Discussão equivocada
Para Iglesias, o problema permanece ativo por 32 anos por alguns motivos, como a atenção não focada nos atores importantes da atividade. Além disso, a redução dos impostos é uma discussão equivocada. "Quando a gente se pergunta porque o contrabando de cigarros dura tantos anos é porque a indústria do tabaco influencia, enfatizando que esse é um problema que veio dos impostos, que não explicam nem a origem nem a permanência dele", ressalta.
O economista reforça que a tributação e os preços elevados para produtos de tabaco são importantes para a promoção da saúde dos brasileiros. "Um exemplo disso é o Brasil entre 2012 e 2017, que, com a correta política tributária, foi capaz de aumentar preços e reduzir a prevalência de fumantes", indica. No período, o índice de fumantes caiu de 14,8% para 12,2% da população.
Direito internacional
Ainda que envolva diferentes atores, Iglesias acredita que há solução para o problema, e que primeiro é necessário entender que o problema não são os altos impostos. "É preciso focar em uma solução diplomática com instrumentos do direito internacional e da regulação do mercado de tabaco", reforça.
Para ele, é preciso focar na cabeça da rede legal que existe no Paraguai. "Esse é um produto diferente das drogas, que têm ofertas clandestinas e pulverizadas. Para encontrar fábricas de cigarros, estão todas legalizadas. A produção do cigarro no Paraguai é concentrada em poucas fábricas, com uma empresa líder, um oligopólio", explica.

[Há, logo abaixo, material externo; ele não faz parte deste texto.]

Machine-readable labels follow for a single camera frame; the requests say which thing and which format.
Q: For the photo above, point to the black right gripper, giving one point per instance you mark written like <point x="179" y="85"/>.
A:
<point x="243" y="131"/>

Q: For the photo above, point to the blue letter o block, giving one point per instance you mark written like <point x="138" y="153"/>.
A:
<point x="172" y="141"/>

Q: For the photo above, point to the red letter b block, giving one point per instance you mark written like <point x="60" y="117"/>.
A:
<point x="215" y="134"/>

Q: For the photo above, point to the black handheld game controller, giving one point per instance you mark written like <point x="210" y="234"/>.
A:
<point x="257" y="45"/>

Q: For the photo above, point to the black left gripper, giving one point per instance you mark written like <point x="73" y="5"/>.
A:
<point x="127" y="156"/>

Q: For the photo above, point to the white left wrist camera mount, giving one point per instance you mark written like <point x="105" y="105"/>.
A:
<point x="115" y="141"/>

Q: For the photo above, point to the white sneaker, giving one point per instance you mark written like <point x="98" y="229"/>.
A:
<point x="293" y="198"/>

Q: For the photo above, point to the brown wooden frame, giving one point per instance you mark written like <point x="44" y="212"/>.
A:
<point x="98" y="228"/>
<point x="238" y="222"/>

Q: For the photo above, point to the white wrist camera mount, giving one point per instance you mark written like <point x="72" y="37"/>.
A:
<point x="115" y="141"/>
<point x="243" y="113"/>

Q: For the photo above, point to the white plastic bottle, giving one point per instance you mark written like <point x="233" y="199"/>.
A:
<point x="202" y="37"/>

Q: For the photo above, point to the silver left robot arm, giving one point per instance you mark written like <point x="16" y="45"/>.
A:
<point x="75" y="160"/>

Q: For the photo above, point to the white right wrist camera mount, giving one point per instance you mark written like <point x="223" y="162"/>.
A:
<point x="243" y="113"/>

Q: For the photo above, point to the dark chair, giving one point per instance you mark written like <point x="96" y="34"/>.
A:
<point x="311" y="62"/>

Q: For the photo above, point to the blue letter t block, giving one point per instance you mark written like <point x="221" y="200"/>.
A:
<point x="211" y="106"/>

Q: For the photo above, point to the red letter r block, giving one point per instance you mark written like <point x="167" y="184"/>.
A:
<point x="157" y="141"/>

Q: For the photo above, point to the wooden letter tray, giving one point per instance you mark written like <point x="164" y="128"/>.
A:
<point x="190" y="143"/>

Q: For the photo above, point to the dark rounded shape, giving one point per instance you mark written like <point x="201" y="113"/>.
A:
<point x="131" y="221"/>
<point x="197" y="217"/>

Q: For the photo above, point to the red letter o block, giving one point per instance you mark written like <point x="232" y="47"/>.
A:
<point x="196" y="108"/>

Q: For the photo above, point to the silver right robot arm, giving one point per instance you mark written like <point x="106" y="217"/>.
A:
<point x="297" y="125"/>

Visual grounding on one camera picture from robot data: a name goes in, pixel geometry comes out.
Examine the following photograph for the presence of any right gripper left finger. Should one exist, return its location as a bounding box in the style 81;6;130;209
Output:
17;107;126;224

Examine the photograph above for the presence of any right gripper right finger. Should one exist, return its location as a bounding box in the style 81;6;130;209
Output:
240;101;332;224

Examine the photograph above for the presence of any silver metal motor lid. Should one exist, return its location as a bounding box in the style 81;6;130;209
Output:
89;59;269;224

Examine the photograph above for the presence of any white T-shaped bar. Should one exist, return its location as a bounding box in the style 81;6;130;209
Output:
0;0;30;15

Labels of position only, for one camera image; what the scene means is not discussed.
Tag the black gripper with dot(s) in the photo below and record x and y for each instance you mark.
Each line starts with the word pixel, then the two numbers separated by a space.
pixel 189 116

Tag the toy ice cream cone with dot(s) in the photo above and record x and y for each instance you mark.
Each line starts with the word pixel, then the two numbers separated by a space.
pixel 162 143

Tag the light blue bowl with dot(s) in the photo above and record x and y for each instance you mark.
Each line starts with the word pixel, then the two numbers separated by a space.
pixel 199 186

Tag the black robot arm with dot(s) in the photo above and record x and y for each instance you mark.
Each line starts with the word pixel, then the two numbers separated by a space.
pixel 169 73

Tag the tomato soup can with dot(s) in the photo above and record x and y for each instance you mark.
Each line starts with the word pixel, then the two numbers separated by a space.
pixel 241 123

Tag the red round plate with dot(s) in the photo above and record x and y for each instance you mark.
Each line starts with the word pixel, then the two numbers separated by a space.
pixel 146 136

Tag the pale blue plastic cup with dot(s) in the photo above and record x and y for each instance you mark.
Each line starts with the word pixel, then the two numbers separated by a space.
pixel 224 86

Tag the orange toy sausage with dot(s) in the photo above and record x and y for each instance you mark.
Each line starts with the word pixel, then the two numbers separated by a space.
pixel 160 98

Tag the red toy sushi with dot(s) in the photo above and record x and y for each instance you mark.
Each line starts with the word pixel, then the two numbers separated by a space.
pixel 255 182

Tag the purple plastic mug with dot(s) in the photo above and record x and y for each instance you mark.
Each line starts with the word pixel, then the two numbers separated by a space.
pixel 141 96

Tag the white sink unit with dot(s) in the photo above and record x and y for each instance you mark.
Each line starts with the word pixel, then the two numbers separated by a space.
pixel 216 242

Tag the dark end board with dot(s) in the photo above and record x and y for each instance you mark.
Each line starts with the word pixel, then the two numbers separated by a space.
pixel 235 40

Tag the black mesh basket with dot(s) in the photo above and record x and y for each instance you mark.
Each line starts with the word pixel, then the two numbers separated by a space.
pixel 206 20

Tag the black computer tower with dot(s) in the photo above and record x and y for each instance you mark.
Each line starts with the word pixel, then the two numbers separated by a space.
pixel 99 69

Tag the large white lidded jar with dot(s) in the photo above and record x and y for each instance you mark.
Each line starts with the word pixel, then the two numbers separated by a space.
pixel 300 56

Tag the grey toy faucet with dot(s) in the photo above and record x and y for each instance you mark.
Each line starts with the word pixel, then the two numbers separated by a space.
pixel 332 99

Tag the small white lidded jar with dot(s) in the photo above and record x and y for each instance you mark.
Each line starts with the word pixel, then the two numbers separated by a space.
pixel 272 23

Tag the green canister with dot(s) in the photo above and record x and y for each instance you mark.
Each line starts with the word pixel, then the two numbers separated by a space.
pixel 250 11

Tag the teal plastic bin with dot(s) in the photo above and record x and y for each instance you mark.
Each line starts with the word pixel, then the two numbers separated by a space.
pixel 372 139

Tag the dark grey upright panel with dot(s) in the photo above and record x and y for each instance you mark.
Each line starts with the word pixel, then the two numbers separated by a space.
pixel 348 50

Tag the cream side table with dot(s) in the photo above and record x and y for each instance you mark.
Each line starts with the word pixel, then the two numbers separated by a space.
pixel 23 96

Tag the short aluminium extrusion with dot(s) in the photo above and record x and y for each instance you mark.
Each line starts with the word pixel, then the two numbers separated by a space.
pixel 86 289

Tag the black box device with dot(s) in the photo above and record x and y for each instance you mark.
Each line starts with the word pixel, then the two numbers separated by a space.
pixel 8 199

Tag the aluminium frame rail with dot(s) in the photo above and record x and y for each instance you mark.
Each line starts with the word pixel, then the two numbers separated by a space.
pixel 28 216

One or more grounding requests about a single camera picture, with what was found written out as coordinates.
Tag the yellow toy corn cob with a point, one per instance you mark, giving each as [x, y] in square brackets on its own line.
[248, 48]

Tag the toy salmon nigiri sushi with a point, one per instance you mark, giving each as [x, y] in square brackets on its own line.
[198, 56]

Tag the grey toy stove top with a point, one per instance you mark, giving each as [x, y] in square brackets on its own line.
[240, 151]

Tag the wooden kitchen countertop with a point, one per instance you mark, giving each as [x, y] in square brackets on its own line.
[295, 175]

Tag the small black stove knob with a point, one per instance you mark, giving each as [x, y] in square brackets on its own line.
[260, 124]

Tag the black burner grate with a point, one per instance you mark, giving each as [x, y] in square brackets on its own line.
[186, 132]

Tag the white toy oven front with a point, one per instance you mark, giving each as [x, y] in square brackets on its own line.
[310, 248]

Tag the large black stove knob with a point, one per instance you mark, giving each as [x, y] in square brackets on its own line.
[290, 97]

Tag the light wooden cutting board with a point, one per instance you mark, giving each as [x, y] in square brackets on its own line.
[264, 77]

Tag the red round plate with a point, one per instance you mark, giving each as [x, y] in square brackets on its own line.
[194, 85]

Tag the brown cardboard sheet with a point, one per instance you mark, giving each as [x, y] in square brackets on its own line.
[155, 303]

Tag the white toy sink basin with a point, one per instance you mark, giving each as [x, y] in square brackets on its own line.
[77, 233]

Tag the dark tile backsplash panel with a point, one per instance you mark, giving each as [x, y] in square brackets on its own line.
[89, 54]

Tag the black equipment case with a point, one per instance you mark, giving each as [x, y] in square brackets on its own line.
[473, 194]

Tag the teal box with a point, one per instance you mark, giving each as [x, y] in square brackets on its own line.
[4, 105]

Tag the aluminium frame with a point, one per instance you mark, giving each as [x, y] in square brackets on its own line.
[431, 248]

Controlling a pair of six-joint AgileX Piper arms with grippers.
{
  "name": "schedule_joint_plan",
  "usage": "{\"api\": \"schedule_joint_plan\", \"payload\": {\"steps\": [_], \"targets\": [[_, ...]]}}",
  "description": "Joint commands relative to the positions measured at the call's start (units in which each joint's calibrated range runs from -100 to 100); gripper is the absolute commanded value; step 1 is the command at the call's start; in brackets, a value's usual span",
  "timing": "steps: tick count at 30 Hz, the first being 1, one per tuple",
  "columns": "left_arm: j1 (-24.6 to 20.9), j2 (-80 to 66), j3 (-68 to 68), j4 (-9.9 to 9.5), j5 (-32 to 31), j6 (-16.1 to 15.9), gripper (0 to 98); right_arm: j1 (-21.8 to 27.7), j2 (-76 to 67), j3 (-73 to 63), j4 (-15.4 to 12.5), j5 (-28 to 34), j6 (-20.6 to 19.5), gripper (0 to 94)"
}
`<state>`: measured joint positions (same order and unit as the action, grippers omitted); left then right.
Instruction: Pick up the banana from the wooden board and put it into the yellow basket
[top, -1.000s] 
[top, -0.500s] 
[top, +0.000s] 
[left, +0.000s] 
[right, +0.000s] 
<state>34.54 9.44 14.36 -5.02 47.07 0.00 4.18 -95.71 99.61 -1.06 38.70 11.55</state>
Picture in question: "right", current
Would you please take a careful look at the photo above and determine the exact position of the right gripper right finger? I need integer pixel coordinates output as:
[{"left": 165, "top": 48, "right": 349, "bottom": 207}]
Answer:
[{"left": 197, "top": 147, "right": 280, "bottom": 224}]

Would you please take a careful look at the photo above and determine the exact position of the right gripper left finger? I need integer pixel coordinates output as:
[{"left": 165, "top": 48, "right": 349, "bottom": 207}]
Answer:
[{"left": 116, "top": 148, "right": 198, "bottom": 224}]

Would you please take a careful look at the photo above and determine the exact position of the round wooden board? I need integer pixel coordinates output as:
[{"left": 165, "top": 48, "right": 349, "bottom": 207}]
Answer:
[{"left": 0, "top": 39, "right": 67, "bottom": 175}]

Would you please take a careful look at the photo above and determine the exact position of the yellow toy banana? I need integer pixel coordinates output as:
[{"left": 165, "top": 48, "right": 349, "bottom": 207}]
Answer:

Por isso, "a solução econômica e diplomática passa pelo Paraguai controlar a produção e a distribuição de cigarros por meio da implementação de compromissos internacionais". Além disso, de acordo com o especialista, o Brasil poderia, por exemplo, oferecer a entrada formal desses produtos com a cobrança de impostos dos cigarros paraguaios.
Iglesias acredita que o debate deve ser feito o mais rapidamente possível. "O contrabando conseguiu sobreviver com diferentes políticas tributárias. Chegou a hora de o Estado brasileiro se sentar, reconhecer o problema e conversar com o Paraguai. O Brasil tem que procurar encontrar o caminho da análise, da negociação e do diálogo para resolver esse problema", recomenda.